Gibson was the team's sixth-round draft pick, a hard-hitting product of USC. Though he played linebacker during his sophomore and junior seasons, earning all-conference honors in 1998, Gibson switched to strong safety as a senior and immediately impressed at his new position with 81 tackles and 10 passes defensed. He lined up exclusively at strong safety during the recent workouts and also saw extensive action on special teams.
Like the Bucs' starting free safety, Damien Robinson, Holman is a former Iowa Hawkeye who was a ball-hawk in the Big Ten. In three years on the field at Iowa, Holman snared eight interceptions (Robinson had 14 in four campaigns), adding 136 tackles. Though he started as a scout team player at Iowa, he was eventually selected to play in the Blue-Gray All-Star game after his senior season. Holman played cornerback during the workouts and appeared to have strong cover skills.

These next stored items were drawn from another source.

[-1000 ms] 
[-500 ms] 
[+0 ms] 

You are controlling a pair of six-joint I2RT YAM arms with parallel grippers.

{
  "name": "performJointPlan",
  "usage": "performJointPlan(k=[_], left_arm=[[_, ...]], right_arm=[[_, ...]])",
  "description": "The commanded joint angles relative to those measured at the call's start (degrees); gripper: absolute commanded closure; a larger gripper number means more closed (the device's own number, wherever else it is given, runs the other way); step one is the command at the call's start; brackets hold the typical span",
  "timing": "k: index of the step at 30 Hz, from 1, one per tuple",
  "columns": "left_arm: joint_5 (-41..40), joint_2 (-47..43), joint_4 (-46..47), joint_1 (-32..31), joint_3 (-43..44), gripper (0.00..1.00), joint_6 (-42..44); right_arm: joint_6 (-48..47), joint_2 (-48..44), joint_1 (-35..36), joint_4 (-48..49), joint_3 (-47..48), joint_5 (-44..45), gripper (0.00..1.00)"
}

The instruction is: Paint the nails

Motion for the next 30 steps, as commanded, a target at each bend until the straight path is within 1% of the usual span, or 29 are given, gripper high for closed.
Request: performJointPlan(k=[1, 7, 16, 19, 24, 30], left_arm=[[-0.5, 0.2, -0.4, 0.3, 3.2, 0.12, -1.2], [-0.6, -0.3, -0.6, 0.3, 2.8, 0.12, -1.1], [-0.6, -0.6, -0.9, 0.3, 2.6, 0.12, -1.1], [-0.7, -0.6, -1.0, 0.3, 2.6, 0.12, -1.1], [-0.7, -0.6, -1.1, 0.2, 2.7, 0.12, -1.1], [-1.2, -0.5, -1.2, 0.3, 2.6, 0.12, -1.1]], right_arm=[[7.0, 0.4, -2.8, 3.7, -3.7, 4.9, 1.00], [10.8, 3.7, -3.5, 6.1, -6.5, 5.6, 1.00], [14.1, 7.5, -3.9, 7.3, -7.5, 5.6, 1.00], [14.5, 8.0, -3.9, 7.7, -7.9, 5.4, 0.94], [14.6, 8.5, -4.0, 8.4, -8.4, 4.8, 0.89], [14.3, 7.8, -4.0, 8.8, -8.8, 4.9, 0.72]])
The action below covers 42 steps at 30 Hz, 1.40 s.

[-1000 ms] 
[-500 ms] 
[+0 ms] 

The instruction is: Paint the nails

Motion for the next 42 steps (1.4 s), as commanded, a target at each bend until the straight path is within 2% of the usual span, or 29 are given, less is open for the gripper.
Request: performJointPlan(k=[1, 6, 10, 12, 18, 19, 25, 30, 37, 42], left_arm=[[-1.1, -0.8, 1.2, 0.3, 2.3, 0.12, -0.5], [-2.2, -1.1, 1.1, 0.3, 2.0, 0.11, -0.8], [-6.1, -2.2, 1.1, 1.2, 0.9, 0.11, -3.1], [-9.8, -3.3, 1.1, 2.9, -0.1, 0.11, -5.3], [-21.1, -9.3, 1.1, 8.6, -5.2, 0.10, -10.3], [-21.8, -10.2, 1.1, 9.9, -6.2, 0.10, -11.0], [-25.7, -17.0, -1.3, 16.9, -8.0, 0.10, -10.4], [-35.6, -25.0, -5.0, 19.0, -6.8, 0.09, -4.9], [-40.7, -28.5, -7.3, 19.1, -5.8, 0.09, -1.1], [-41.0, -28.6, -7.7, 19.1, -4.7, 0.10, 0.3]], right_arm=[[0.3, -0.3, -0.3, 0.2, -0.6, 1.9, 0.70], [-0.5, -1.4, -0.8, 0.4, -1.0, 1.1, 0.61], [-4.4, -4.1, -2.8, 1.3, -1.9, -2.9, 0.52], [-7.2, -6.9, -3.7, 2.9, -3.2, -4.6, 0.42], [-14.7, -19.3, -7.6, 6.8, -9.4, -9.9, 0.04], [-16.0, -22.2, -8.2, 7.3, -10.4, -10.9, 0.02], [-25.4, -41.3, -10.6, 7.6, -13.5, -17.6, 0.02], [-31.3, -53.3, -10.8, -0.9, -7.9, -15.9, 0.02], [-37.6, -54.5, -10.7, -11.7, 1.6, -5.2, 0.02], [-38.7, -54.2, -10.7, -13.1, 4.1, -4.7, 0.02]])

Moreland was a two-year All-Southern Conference choice at Georgia Southern and, like Holman, he signed with the Bucs after going undrafted. Though he came to Georgia Southern as a walk-on wide receiver, he eventually started 42 games at cornerback and was a third-team All America pick as a senior. The Buccaneers considered spending a draft choice on Moreland, who has blazing speed and also looked sharp at corner in camp.
Parrish is the second former Mississippi State cornerback picked up by the Bucs in the last six months, joining first-year player DeShone Mallard, who was signed on January 25 and is currently playing in the NFL Europe League. As a four-year player and three-year starter for the Golden Eagles, he totaled 107 tackles and six picks. Parrish completes the trio of young corners that so favorably drew Coach Dungy's attention in recent weeks.
As Dungy mentioned, of course, no serious evaluations have yet been drawn on these players and their chances of making the final roster. That opportunity will come in just over a month, when the team opens its training camp on July 23. It never hurts to catch the head coach's eye, however, and these four have certainly done that.